Taxista embiste a joven ciclista

Un taxista no identificado que corría a vertiginosa velocidad sobre la Carretera Panamericana, arrolló al ciclista y lo arrastró sobre el pavimento Al joven José Angel Calero de 20 años le suturaron seis largas heridas en la cabeza, y el rostro Amalia Morales [email protected] Un hombre que en su taxi quiso aventajar sobre la Carretera […]

  • Un taxista no identificado que corría a vertiginosa velocidad sobre la Carretera Panamericana, arrolló al ciclista y lo arrastró sobre el pavimento
  • Al joven José Angel Calero de 20 años le suturaron seis largas heridas en la cabeza, y el rostro

Amalia Morales [email protected]

Un hombre que en su taxi quiso aventajar sobre la Carretera Panamericana, impidió que José Ángel Calero (20), llegara a la granja de cerdos, ubicada dos kilómetros antes del Empalme San Benito, donde trabaja como cuidador.

Eran las 6 de la mañana, Calero iba hacia la porqueriza en su bicicleta.

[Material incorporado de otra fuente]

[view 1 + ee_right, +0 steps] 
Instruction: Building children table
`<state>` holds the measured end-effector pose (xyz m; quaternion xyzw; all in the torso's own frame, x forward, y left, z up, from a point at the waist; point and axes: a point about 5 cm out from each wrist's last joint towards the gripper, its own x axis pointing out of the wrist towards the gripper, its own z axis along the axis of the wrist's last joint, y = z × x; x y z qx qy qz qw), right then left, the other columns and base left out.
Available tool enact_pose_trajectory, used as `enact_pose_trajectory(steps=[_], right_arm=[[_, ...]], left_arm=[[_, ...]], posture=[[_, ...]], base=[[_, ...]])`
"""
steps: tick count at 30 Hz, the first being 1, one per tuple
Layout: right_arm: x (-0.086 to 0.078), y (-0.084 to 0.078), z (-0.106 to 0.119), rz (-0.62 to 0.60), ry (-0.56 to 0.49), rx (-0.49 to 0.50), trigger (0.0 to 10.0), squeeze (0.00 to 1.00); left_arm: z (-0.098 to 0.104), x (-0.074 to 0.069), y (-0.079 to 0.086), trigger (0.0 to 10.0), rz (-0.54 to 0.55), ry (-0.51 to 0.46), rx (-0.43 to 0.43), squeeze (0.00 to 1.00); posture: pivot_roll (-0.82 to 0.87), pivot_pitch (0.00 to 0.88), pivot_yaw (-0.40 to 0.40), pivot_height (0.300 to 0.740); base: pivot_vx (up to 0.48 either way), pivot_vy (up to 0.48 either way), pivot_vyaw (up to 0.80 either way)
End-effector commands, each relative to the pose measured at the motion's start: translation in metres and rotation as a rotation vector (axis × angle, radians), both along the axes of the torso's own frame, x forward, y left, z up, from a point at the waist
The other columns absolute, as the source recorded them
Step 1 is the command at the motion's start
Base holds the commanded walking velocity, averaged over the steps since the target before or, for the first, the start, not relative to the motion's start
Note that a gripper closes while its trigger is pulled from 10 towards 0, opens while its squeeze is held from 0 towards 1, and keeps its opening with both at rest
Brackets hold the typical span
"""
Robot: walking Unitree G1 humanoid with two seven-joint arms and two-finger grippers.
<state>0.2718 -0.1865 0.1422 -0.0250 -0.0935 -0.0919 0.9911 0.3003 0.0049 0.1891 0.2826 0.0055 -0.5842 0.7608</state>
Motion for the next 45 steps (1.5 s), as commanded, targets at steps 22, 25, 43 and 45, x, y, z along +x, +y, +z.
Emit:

Se había alejado dos kilómetros de su casa situada en el Empalme San Benito, cuando sobre su carril y en sentido contrario, apareció un taxi -no recuerda qué color- que al intentar aventajar a otro vehículo, lo embistió a él y lo revolcó en el pavimento.

Después del impacto Calero no recuerda más. Por varias horas su mente se nubló. Sin embargo, su cuerpo y en particular los golpes y heridas frescas de su cara, reflejan muy bien la violencia del impacto que sufrió.

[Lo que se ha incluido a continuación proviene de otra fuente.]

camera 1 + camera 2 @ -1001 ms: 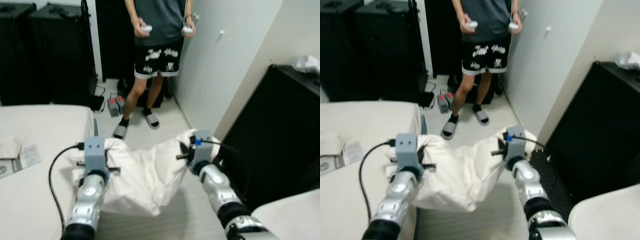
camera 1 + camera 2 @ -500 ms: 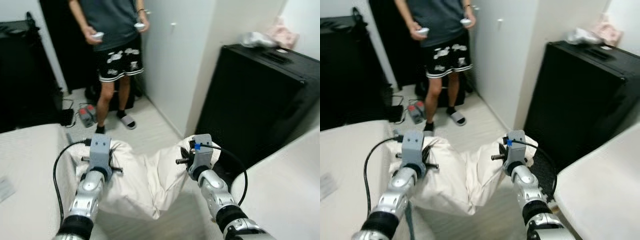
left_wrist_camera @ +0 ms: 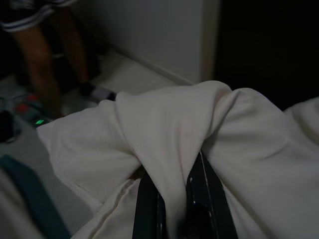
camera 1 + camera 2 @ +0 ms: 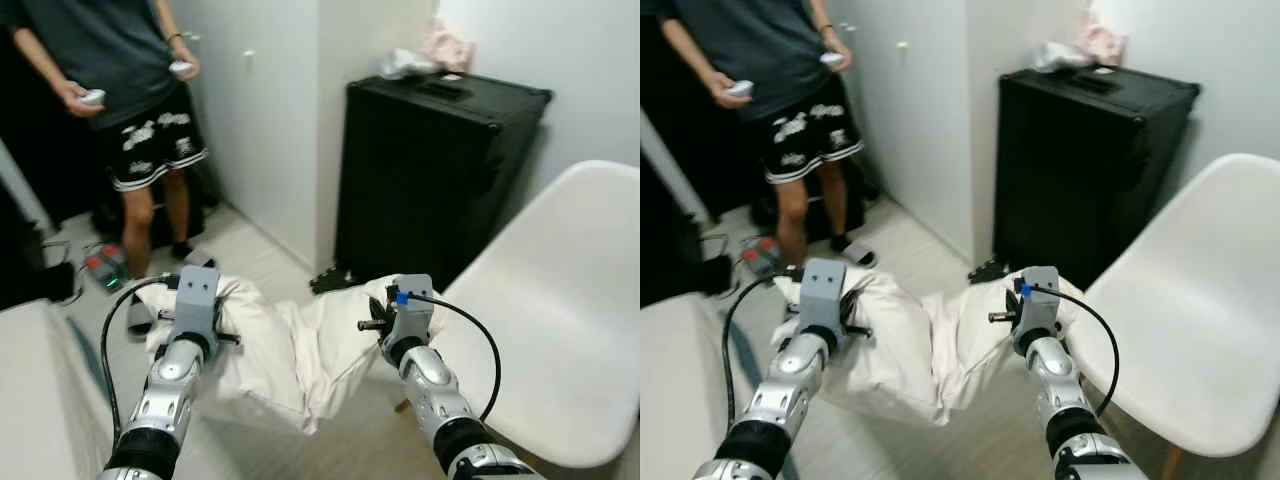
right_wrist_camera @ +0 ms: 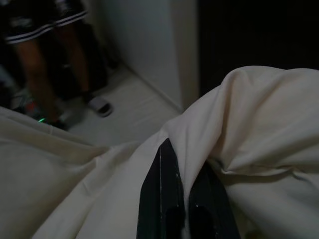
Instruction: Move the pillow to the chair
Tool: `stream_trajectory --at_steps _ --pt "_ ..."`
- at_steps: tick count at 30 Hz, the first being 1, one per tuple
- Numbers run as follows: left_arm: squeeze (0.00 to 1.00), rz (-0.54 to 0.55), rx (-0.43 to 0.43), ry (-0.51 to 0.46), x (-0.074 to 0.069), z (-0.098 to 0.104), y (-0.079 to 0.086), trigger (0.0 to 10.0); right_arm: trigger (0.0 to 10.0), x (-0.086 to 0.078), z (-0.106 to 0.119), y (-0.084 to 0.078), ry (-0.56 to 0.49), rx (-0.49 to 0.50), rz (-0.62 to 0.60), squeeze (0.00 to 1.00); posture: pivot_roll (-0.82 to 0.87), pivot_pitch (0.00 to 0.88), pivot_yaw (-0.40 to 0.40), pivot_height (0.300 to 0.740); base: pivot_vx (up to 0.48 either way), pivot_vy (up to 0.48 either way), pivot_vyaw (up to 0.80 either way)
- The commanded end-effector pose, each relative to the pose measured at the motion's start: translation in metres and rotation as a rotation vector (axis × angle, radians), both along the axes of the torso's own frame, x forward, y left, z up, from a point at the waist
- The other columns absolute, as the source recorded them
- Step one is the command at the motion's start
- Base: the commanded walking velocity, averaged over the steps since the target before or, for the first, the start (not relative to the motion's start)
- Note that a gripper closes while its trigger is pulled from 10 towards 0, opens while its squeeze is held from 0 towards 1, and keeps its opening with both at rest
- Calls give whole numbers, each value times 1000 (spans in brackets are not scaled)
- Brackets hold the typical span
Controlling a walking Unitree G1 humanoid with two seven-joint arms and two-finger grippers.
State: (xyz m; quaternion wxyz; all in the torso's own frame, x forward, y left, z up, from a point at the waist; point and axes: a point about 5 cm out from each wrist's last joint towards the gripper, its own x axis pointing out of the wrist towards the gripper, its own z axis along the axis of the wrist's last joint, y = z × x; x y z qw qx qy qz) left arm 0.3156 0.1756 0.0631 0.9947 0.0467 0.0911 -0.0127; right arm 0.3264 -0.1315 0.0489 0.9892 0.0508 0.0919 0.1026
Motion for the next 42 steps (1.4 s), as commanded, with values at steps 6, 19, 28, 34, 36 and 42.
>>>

Según supo después, el mismo taxista que lo arrolló lo recogió y lo llevó al centro de salud de Sébaco. De ahí lo remitieron a Matagalpa. Pero ese traslado ya no lo hizo su agresor sino que otro taxista.

En Matagalpa le zurcieron seis heridas en la cabeza, el rostro y el brazo. Igualmente, le curaron una serie de raspones que llevaba en esas mismas partes del cuerpo.

Sus heridas más pronunciadas se concentran sobre su ojo derecho, que ahora lleva vendado y el labio superior de su boca, que lleva hinchado y partido.

De su agresor no tiene señas. Sin embargo, Calero quisiera localizarlo para que cubra los gastos de su tratamiento. Con su salario no podrá costear las pomadas y las pastillas que le recetaron.

Por eso se presentó ayer a la Estación de Policía de Tipitapa, porque le dijeron que a esa jurisdicción le compete investigar su caso.